Socioeconomic effects of COVID-19 in Ethiopia: Analysis from JU’s Experts


A group of scholars from College of Business and Economics (BECO) of Jimma University conducted a study on socioeconomic effects of COVID-19 in Ethiopia. The study aims at forwarding expert opinions on the possible responses that help mitigate the negative impacts of the pandemic in the country. The study highlighted that the pandemic brought up clear and present negative effects such as economic hardship for consumers, businesses communities, public finance and general socio economy across the globe in general, and developing countries in particular. The uncertainty of the pandemic made it difficult for policymakers to formulate an appropriate policy response which is also exactly the case in Ethiopia. The effects of COVID-19 is also pervasive in Ethiopia due to the high rate of infection in its neighboring countries and the law level of public awareness among its citizens to comply with recommended preventive measures, the study underlines.

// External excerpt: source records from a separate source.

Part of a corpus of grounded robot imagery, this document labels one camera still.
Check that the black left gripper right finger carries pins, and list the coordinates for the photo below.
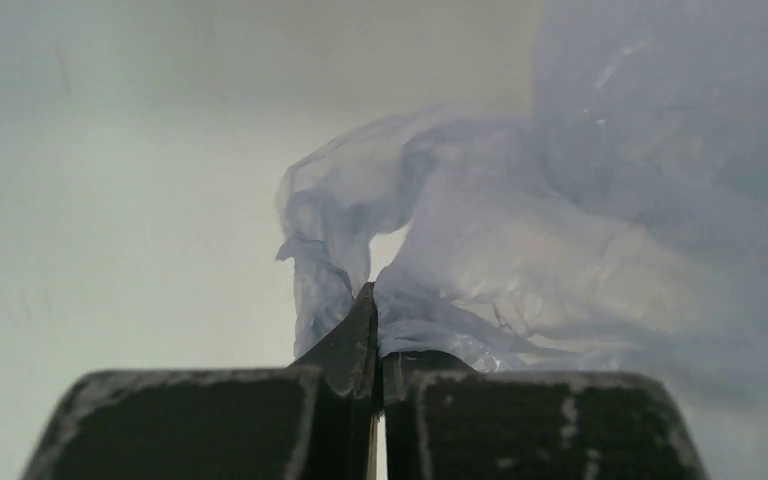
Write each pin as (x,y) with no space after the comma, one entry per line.
(445,420)

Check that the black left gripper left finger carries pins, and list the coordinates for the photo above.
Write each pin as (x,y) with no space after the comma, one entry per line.
(313,419)

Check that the blue translucent trash bag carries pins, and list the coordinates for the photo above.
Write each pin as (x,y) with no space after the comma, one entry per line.
(621,224)

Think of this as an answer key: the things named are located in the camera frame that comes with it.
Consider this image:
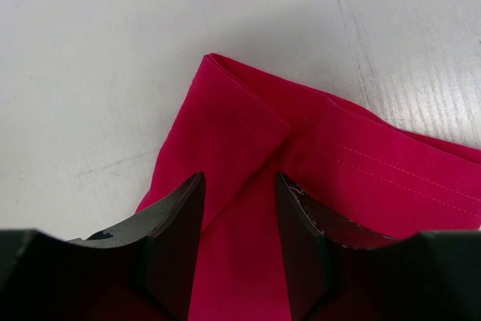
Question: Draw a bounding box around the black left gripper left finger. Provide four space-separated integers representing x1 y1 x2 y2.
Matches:
1 173 206 320

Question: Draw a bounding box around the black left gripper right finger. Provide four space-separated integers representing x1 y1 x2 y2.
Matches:
276 174 480 320

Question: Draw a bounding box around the crimson pink t-shirt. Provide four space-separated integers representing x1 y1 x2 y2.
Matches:
140 54 480 320

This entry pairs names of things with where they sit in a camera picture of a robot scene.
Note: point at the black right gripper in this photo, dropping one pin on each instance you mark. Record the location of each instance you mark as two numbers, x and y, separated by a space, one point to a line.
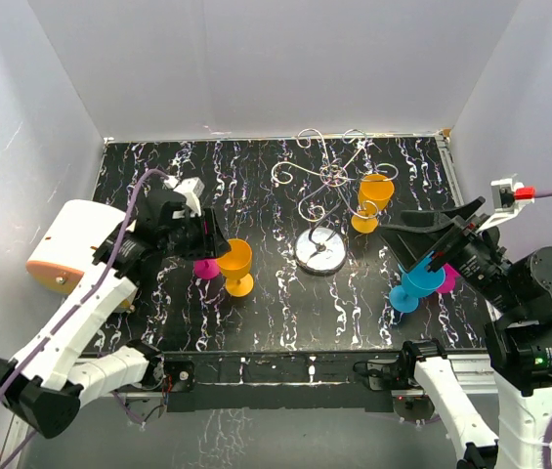
450 229

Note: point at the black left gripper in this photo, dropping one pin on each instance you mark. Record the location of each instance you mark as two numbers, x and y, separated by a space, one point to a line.
212 243

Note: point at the magenta wine glass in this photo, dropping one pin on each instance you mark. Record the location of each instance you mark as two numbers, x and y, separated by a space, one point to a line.
451 276
206 269

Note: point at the orange wine glass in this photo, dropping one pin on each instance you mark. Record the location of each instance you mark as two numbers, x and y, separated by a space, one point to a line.
235 267
375 192

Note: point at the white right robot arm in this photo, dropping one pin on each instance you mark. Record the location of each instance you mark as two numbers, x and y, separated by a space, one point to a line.
518 340

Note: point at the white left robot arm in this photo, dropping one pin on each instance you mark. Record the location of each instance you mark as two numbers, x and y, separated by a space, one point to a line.
98 260

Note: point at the blue wine glass front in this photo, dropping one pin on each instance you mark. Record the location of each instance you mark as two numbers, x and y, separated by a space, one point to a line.
416 284

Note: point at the orange wine glass on rack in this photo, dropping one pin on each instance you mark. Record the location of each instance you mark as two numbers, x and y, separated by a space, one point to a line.
375 192

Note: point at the white orange appliance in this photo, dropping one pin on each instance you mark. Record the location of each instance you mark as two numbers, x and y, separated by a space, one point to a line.
66 250

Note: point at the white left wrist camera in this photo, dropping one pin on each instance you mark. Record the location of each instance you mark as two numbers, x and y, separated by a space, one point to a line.
190 188

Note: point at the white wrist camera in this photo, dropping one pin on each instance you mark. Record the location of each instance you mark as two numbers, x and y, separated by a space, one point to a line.
509 198
190 188

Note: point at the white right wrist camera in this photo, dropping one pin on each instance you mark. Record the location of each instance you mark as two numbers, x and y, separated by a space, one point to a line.
509 198

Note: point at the chrome wire wine glass rack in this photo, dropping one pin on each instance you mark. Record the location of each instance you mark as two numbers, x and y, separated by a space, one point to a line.
321 251

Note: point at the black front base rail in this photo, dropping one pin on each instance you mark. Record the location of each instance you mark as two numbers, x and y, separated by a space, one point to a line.
289 380

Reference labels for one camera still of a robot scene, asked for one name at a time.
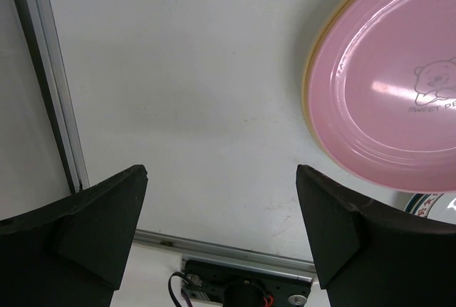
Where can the green rimmed lettered plate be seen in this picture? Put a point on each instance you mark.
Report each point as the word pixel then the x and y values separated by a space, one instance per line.
pixel 438 207

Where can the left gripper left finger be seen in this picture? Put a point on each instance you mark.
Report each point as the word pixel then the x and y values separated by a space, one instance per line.
pixel 73 252

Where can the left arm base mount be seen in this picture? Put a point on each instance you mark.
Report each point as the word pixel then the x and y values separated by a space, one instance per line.
pixel 222 285

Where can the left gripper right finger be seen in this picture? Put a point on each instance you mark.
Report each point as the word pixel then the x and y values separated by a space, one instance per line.
pixel 367 253

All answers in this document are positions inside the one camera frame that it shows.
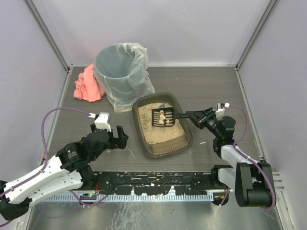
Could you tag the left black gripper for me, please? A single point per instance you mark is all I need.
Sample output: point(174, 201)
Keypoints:
point(113, 140)

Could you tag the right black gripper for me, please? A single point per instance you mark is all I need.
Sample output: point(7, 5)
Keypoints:
point(205, 119)

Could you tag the black slotted litter scoop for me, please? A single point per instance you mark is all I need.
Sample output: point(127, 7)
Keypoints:
point(166, 117)

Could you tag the dark translucent litter box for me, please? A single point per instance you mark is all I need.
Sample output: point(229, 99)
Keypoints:
point(157, 137)

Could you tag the bin with plastic liner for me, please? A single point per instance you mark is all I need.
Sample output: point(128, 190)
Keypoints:
point(121, 70)

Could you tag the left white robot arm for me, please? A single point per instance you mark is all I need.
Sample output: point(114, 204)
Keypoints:
point(69, 169)

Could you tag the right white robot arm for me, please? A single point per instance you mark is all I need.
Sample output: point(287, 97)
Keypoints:
point(251, 180)

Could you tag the pink crumpled cloth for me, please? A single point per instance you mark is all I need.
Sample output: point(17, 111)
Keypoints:
point(87, 87)

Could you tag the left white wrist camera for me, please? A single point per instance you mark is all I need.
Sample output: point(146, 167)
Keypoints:
point(101, 121)

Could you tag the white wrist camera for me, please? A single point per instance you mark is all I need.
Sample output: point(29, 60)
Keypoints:
point(221, 109)
point(101, 121)

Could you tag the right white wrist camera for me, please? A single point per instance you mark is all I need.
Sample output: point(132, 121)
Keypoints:
point(221, 109)

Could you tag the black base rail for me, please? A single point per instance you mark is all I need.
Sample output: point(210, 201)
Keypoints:
point(155, 183)

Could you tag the white slotted cable duct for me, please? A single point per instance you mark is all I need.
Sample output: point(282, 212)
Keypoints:
point(171, 197)

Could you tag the right aluminium frame post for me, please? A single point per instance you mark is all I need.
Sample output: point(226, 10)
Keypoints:
point(256, 32)

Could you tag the aluminium frame post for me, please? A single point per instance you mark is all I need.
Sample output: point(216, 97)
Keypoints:
point(256, 32)
point(47, 34)

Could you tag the left aluminium frame post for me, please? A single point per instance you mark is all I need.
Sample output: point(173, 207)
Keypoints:
point(47, 34)

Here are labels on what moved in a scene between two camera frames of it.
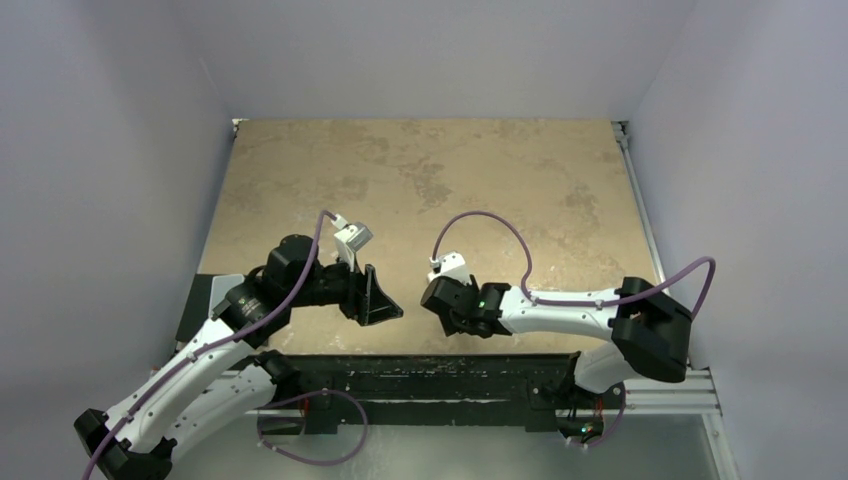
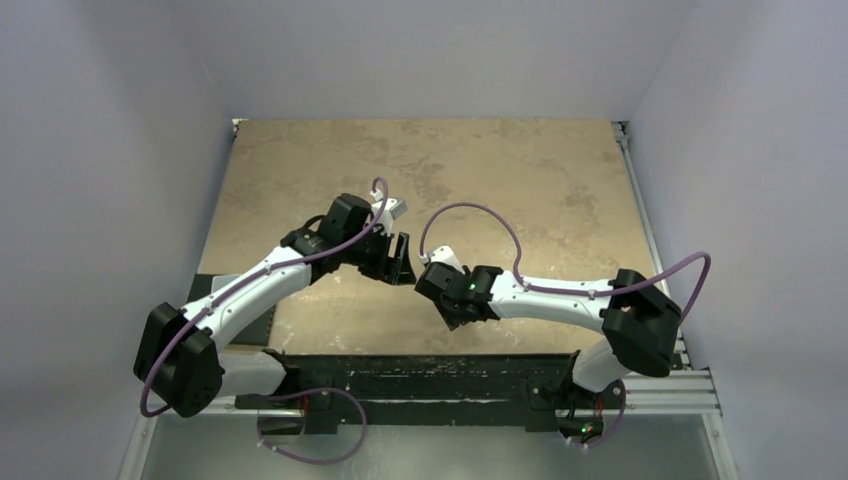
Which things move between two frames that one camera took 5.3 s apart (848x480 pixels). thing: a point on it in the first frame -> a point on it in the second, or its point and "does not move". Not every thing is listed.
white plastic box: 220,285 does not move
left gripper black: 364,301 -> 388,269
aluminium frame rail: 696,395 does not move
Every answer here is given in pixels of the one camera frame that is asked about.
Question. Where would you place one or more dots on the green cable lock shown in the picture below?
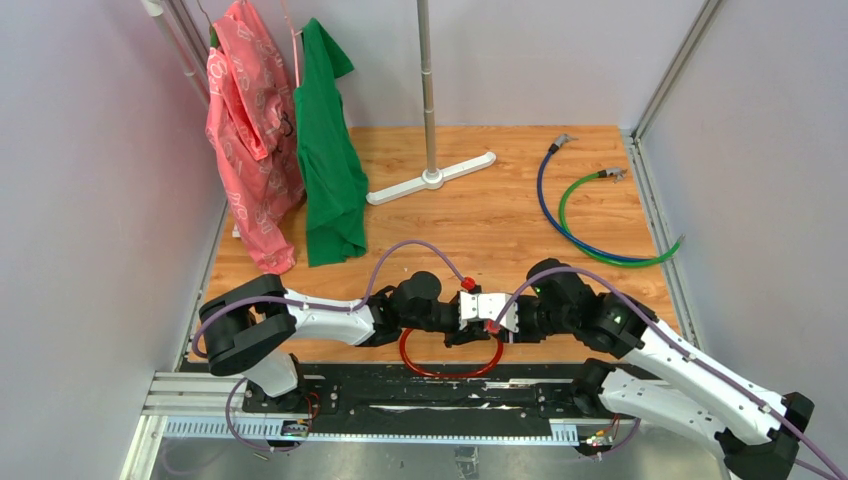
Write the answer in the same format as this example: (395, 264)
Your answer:
(597, 224)

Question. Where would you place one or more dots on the green t-shirt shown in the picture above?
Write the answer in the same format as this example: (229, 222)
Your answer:
(335, 182)

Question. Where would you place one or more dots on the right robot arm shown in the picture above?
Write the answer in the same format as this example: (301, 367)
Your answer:
(756, 432)

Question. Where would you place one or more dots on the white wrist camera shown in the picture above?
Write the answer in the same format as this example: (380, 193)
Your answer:
(477, 307)
(498, 311)

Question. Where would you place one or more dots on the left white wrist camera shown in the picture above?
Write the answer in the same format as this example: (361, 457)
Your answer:
(477, 307)

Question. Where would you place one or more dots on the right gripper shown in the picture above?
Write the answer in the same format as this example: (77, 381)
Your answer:
(523, 334)

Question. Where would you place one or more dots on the red cable lock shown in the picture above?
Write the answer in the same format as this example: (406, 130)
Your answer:
(449, 370)

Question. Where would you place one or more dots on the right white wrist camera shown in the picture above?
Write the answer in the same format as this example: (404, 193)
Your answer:
(498, 311)

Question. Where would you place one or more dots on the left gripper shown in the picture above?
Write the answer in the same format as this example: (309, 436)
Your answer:
(470, 333)

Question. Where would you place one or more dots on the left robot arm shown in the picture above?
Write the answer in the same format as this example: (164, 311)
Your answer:
(242, 331)

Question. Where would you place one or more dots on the aluminium frame rail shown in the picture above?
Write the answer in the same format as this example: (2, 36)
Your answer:
(191, 427)

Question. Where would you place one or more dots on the white clothes rack stand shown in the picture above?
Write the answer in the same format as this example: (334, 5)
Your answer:
(432, 177)

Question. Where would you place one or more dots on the pink patterned garment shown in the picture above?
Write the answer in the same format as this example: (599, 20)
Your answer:
(251, 126)

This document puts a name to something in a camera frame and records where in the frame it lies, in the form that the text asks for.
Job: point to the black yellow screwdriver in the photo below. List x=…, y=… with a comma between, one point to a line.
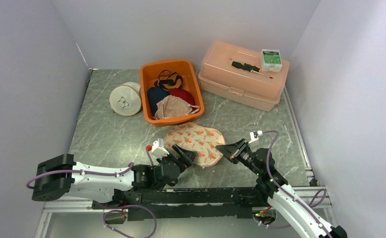
x=249, y=68

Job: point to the floral mesh laundry bag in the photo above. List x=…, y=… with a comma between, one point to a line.
x=193, y=137

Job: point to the white green small box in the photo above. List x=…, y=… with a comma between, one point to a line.
x=271, y=60

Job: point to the black orange bra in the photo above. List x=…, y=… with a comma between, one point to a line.
x=168, y=80

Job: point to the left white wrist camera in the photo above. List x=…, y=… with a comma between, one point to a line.
x=157, y=149

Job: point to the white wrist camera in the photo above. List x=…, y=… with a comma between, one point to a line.
x=254, y=137
x=157, y=149

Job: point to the orange plastic bin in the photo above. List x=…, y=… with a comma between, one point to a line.
x=149, y=73

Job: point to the red bra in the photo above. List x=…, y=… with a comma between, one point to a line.
x=183, y=94

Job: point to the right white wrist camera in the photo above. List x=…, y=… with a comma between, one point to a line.
x=254, y=137

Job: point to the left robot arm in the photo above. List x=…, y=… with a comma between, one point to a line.
x=63, y=176

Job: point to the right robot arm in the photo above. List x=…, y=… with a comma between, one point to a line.
x=273, y=189

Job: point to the navy blue bra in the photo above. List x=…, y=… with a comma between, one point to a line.
x=155, y=95

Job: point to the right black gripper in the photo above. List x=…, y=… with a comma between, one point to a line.
x=233, y=149

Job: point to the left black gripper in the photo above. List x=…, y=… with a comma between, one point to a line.
x=187, y=159

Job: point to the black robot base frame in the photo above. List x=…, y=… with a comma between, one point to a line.
x=141, y=204

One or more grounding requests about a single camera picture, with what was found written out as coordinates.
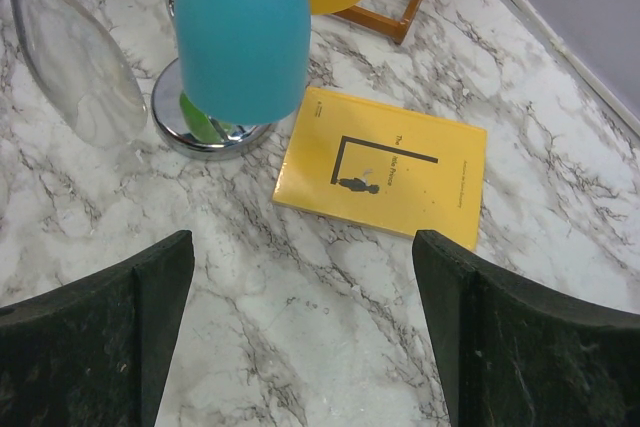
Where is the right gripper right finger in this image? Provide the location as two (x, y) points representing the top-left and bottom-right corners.
(412, 230), (639, 426)

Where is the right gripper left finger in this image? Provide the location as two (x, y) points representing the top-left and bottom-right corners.
(1, 230), (194, 426)

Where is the chrome wine glass rack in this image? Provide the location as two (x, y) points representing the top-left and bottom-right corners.
(151, 25), (275, 161)

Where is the blue plastic wine glass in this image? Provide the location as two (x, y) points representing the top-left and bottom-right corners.
(174, 0), (311, 125)

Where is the yellow paper booklet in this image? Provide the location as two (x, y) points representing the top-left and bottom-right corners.
(273, 87), (487, 250)

A through assessment is made on various key sectors of the economy by way of presenting data on existing scenario, conducting analysis and putting mitigating measures forward to be considered by policy makers. Among others, the study covered tourism and manufacturing, banking and insurance, Informal, service and education sectors. The probable impacts of the pandemic on tax administration, employment, import, export and balance of payment was also reviewed.

The scholars primarily suggested addressing the crisis from its sources by focusing on improving the health infrastructure and strengthening containment measures on the pandemic. Extending economic support and immediate economic stimulating measures are very crucial policy measures that should be undertaken by policy makers. New employment opportunity creation schemes and extending supports to firms will also help to keep the economy alive. The scholars have also suggested the importance of protecting workers in work place and facilitating immediate support for most-affected service sectors and highly risked groups.

In order to minimize the impacts of the pandemic on the education sector, the scholars called for cooperation among various stakeholders including university instructors, Ministry of Science and Higher Education, Primary and secondary schools and local governments. All the actors need to join hand to make sure that the school system remains functional at all levels irrespective of the inability to conduct face to face classes with students.